Bolsonaro utiliza uma versão vulgarizada de Lênin para praticar seu nacionalismo de extrema direita
“Imperialismo, Estágio Superior do
Capitalismo”, publicado em 1917, inaugurou o chamado marxismo-leninismo. Marx
enxergava a luta de classes como motor da história. No seu livro, Lênin
flexionou o conceito, introduzindo a ideia de que as burguesias das nações
industriais exploravam não só o próprio proletariado mas, ainda, os “países
atrasados” coloniais e semicoloniais.
Bolsonaro
não deve ter lido nem Marx nem Lênin, mas utiliza uma versão vulgarizada do
segundo para praticar seu nacionalismo de extrema direita.
Segundo
Lênin, no “estágio supremo” do capitalismo, as burguesias imperialistas
deflagrariam guerras incessantes pela partilha de esferas de influência,
abrindo caminho à revolução mundial.

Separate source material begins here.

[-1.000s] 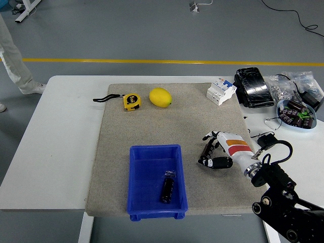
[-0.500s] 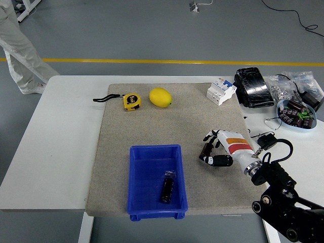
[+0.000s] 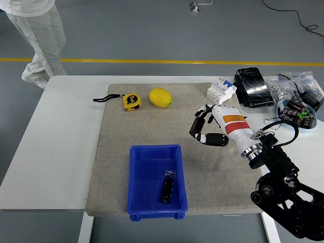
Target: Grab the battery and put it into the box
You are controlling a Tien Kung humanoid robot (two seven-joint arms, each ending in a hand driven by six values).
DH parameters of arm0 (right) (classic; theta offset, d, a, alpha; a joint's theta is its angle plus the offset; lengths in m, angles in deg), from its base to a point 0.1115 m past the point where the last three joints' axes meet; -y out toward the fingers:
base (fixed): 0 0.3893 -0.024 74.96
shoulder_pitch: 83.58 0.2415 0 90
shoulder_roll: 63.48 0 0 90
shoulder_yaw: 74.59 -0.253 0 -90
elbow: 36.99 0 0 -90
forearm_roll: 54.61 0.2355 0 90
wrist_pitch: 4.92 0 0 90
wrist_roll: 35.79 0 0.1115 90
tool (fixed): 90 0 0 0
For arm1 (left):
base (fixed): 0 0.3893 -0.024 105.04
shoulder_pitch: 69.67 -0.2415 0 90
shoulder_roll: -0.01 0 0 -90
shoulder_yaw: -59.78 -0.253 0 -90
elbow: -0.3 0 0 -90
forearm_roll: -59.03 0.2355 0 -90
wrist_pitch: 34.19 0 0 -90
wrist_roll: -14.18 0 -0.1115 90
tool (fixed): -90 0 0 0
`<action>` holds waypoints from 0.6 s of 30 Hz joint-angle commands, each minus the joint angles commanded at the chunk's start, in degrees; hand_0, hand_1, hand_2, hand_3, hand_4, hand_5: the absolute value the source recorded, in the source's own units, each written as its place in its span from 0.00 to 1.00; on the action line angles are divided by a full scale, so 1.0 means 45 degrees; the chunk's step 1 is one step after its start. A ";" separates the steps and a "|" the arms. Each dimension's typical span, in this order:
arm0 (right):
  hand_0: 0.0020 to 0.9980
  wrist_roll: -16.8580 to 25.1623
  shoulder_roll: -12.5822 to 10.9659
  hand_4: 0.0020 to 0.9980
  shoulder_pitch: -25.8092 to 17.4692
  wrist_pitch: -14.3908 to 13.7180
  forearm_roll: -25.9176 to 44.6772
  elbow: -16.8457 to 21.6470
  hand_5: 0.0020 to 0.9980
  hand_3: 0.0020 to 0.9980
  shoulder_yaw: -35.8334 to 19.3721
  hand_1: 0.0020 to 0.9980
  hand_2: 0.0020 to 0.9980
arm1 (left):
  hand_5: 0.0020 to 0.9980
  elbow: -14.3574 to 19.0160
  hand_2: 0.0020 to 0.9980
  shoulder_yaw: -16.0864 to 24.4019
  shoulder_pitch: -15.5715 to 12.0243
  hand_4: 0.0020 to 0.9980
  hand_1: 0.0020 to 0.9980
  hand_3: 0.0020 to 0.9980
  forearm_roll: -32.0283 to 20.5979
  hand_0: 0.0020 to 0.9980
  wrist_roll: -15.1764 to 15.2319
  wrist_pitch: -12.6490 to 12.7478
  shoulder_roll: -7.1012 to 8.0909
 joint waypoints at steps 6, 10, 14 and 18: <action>0.22 -0.0271 -0.0132 0.83 -0.0083 0.0352 -0.0176 0.1705 0.24 0.58 0.0792 0.43 0.51 | 0.72 -0.0006 0.76 0.0016 0.0017 0.67 0.71 0.66 0.0034 0.73 0.0003 -0.0011 -0.0008; 0.22 -0.0434 -0.0076 0.83 0.0015 0.0512 0.0116 0.2025 0.24 0.58 0.1413 0.43 0.51 | 0.72 -0.0022 0.76 0.0043 0.0020 0.67 0.71 0.66 0.0048 0.73 0.0000 0.0011 -0.0015; 0.26 -0.0680 -0.0032 0.86 0.0184 0.1068 0.0028 0.2064 0.26 0.64 0.1863 0.47 0.55 | 0.72 -0.0024 0.76 0.0014 0.0053 0.67 0.71 0.66 0.0010 0.73 0.0019 0.0014 -0.0004; 0.60 -0.0947 0.0023 0.99 0.0279 0.1566 0.0295 0.1970 0.35 0.94 0.2044 0.69 0.81 | 0.72 -0.0027 0.76 0.0031 0.0087 0.67 0.71 0.66 0.0062 0.73 0.0030 -0.0024 0.0008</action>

Os bolcheviques tomaram o poder na Rússia,
fundaram a Terceira Internacional e mobilizaram a teoria leninista para definir
a linha dos partidos comunistas nos “países atrasados”.
Neles,
os comunistas deveriam forjar “frentes nacionais” —ou seja, alianças
anti-imperialistas com as elites locais. Nascia, no pensamento de esquerda, o
argumento de legitimação de regimes autoritários apoiados na bengala retórica
do nacionalismo.
Pretexto
perfeito. Os regimes autoritários pós-coloniais na África culparam as potências
coloniais do passado e os imperialistas do presente por seus fracassos. Fidel
Castro alegou que as carências cubanas derivavam da sabotagem imperialista dos
EUA.
A ditadura de Suharto na Indonésia exigiu fidelidade à Pancasila, uma “filosofia oficial” destinada a preservar a nação das “influências ocidentais” (o liberalismo e o comunismo).
Os
militares argentinos deflagraram a Guerra das Malvinas, contra os britânicos,
invocando o anti-imperialismo. A China acusa o imperialismo de atentar contra
sua soberania sempre que confrontada com denúncias de violações das leis de
Hong Kong ou dos direitos humanos dos muçulmanos do Xinjiang.
Imperialismo:
Bolsonaro redescobriu o artefato que cansou de utilizar no passado, quando
acusava potências estrangeiras de pretenderem “roubar nosso nióbio”. O velho
imperialismo volta ao centro do palco, apenas rebatizado como
“globalismo”.
Na
sua mórbida campanha anti-imunização, Bolsonaro fez mais que declarar as
intenções de não tomar a vacina e de submeter os brasileiros a um
(ilegal) termo individual de
responsabilidade. Em outubro, o presidente ensaiou exigir que,
antes de ser usada no Brasil, uma “vacina estrangeira” fosse “aplicada em massa
no seu país de origem”.
Depois,
na reunião dos Brics, declarou que “o Brasil busca uma vacina própria” —isto é,
nacional e soberana. Na prática, seu Ministério da Saúde corre,
atrasado, para importar agulhas e seringas.
Junto
com o nacionalista grão-russo Putin e o nacionalista de esquerda López Obrador,
do México, Bolsonaro ocupou os últimos
lugares na fila do reconhecimento da vitória do “globalista” Biden —mas
ainda adiantou-se a Kim Jong-un. Destacou-se dos colegas, porém, ao dar um
passo à frente para tornar-se o único governante do mundo que reproduziu as
sentenças de Trump sobre uma fictícia fraude eleitoral nos EUA.
Biden
prometeu cobrar os compromissos do Brasil com o Acordo de Paris e a preservação
ambiental. Bolsonaro retrucou batendo os tambores da “soberania nacional”, um
ritmo praticado há décadas pelo nacionalismo militar. Acrescentou, numa
imitação das bravatas de Saddam Hussein, a ameaça de trocar a “saliva” da
diplomacia pela “pólvora” de batalhões dispostos a invadir
Washington.
A
Faria Lima jamais será a mesma. Os “liberais bolsonaristas”, essa curiosa
irmandade de falsários, precisam substituir seus manuais de cabeceira. Na canoa
bolsonarista, Paulo Guedes deve trocar Hayek e Friedman por Lênin. Ou, para
facilitar, em diapasão mais nacional e popular, por Jones Manoel, o
queridinho de Caetano Veloso e
da esquerda neostalinista brasileira.